What's ironic about the Republican arguments against President Obama's current course of action is the fact that they clearly aren't based in reality and only serve to further embarrass the party. For a political party that used to pride itself on foreign policy victories, today's Republican Party has officially become paranoid after a string of victories by the Obama administration. The problem focuses on the fact that diplomacy is now seen as a viable solution to solving major international conflicts. This undermines the entire Republican foreign policy of flexing our military muscle first and asking questions later.
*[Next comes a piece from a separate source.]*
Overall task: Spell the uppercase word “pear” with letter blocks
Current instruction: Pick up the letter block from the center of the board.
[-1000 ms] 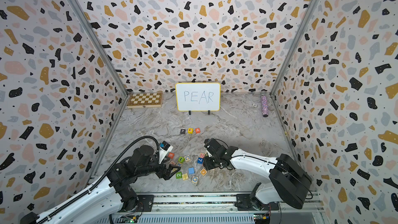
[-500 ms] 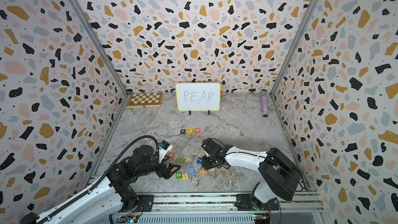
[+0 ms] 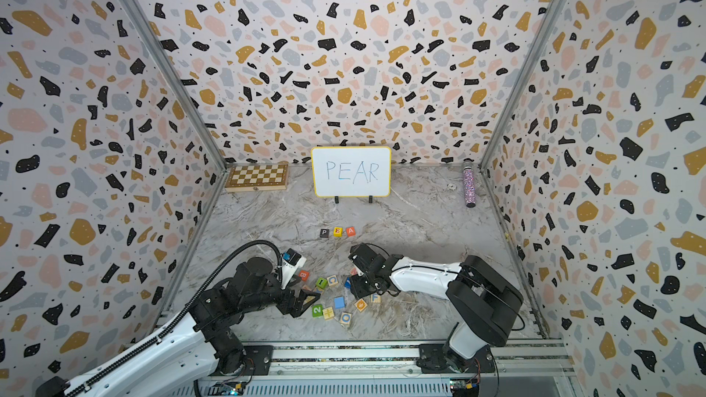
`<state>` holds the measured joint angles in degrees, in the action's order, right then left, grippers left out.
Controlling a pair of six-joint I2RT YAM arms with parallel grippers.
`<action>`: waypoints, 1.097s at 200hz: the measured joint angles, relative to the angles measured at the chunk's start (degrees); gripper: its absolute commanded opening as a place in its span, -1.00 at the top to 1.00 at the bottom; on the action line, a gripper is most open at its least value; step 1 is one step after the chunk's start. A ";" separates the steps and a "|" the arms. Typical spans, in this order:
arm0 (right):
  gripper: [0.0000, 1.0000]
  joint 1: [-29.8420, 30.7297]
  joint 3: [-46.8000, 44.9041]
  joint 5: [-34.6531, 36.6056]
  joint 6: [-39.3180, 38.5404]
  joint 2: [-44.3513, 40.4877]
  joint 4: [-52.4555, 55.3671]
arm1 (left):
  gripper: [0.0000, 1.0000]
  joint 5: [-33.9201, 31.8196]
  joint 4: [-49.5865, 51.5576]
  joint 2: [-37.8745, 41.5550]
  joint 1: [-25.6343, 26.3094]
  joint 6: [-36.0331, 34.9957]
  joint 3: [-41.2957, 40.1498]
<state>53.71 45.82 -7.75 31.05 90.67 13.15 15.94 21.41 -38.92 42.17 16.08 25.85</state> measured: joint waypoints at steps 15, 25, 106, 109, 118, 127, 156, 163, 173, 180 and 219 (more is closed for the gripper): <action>0.02 0.46 1.20 0.13 -0.92 1.22 -0.24 | -0.92 0.00 0.02 0.00 0.02 0.00 0.00; 0.00 0.79 1.88 0.35 -1.64 1.90 -0.35 | -0.92 -0.02 0.02 0.00 0.00 0.00 0.00; 0.02 2.64 4.26 3.80 -6.08 3.87 0.63 | -0.93 -0.50 0.07 -0.11 0.00 -0.24 0.00; 0.03 2.67 4.26 3.96 -6.27 3.87 0.70 | -0.93 -0.50 0.07 -0.11 0.02 -0.24 0.00; 0.08 2.67 4.26 4.22 -6.80 3.87 0.98 | -0.93 -0.55 0.07 -0.11 0.02 -0.26 0.00; 0.09 2.69 4.26 4.59 -7.41 3.87 1.31 | -0.93 -0.59 0.07 -0.11 0.02 -0.28 0.00; 0.06 2.80 4.26 5.51 -9.09 3.87 1.79 | -0.93 -0.76 0.07 -0.11 0.02 -0.42 0.00; 0.05 2.84 4.26 5.66 -9.46 3.87 1.88 | -0.93 -0.85 0.09 -0.11 0.00 -0.42 0.00; 0.05 2.93 4.26 5.79 -9.97 3.85 1.97 | -0.93 -0.90 0.09 -0.11 0.00 -0.42 0.00; 0.05 2.95 4.28 5.84 -10.27 3.85 2.03 | -0.93 -0.96 0.11 -0.11 0.02 -0.42 0.00; 0.06 2.95 4.28 5.75 -11.69 3.80 2.32 | -0.93 -1.05 0.20 -0.11 0.00 -0.46 0.00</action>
<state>56.66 50.11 -2.00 19.35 94.48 15.46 14.90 21.61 -39.03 42.17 15.62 25.85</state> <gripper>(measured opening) 0.480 0.963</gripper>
It also hurts the Republican Party where it matters most: its wallet. You see, if there are no boots on the ground or no planes overhead then our friends at Boeing and Haliburton can't make a few million bucks producing products with that profit then trickling down to their shareholders who just happen to be Republican government officials. If American diplomacy not only is implemented, but also works, then maybe, just maybe, people might begin to suggest that this tactic always be used first when an international incident occurs. If that happens, if we actually have dialogue between major world leaders, if we actually have economic pressures and sanctions placed against countries that violate law, if we freeze a nation's assets, then this could lead to a world where American diplomacy, rather than American destroyers, ends up solving international conflicts.
And that, for Republicans, is a very scary world.